If you were to telephone the Park Service and ask them this question, you would probably get one of those high school civics class answers that “the American people” own the park. And if you go on to ask: “does that mean that I am an owner?,” you will probably receive an affirmative reply. But, if you then ask the Park Service to identify your portion of Yellowstone so that you can exert your control over it, you will quickly discover that your alleged interest does not, in fact, exist. Should you insist on entering “your” park at times contrary to the posted admissions signs, you will probably be arrested for the crime of “criminal trespass.” If you were to engage in an activity prohibited by park officials, you would likely be arrested for this offense as well. The absurdity of the arrangement regarding collective property ownership was reflected in a sign in a city park somewhere in Kansas that declared: “No loitering! No bicycle riding! No picnicking! No ball-playing! REMEMBER: This is Your Park!”
The idea of collective ownership explains why there is so much conflict and confusion over the policies and curricula of government schools. First of all, by being taxed to support these schools, taxpayers erroneously believe that they have some property based interest that entitles them to control what “their” schools are doing and teaching. Once again we are reminded of the conflicts over government school curricula and methodologies that have become a regular topic in news reports and on radio talk shows.

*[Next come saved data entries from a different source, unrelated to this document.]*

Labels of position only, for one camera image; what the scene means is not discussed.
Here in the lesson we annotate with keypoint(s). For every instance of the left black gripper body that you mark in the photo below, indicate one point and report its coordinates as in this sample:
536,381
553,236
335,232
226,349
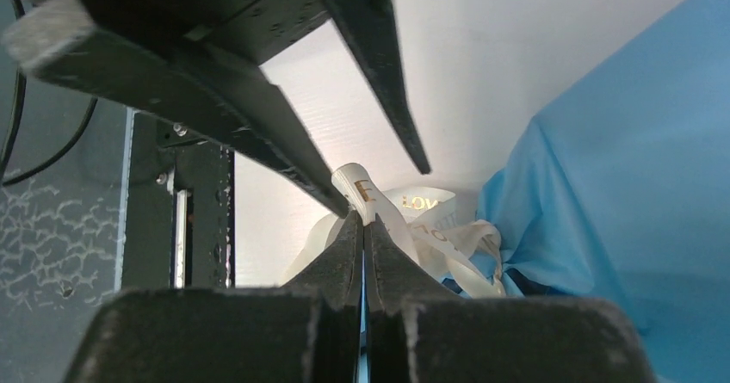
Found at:
199,10

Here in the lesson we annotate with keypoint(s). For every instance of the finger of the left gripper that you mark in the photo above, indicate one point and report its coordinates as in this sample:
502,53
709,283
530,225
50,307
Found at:
235,106
369,30

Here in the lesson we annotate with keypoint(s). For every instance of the white printed ribbon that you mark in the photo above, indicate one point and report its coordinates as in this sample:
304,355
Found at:
421,221

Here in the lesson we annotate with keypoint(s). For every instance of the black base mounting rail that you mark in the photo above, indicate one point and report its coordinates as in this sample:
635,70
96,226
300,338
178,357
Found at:
178,212

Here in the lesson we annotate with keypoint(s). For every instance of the blue wrapping paper sheet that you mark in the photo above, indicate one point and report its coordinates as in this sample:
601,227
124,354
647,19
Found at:
597,141

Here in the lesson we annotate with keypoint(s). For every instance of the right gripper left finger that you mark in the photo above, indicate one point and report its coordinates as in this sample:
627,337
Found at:
307,330

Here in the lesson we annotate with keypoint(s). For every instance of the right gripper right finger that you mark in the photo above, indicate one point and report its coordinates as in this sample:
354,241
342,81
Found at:
419,331

Like two children fighting over a CD player given to them jointly, the parents of government-school children angrily insist that their schools teach their values to their children. Privately-owned schools experience fewer conflicts, not because they have more intelligent administrators or better curricula, but because there is no illusion as to who owns the school. The owners announce school policies, curricula, and other matters of interest to parents who then make decisions as to whether to enter into a contract with the school for the education of their children. If the school later decides to change its policies, the parents can freely enter into a contract with another school that is more to their liking or, if no such alternative meets their standards, they may decide to home-school their children.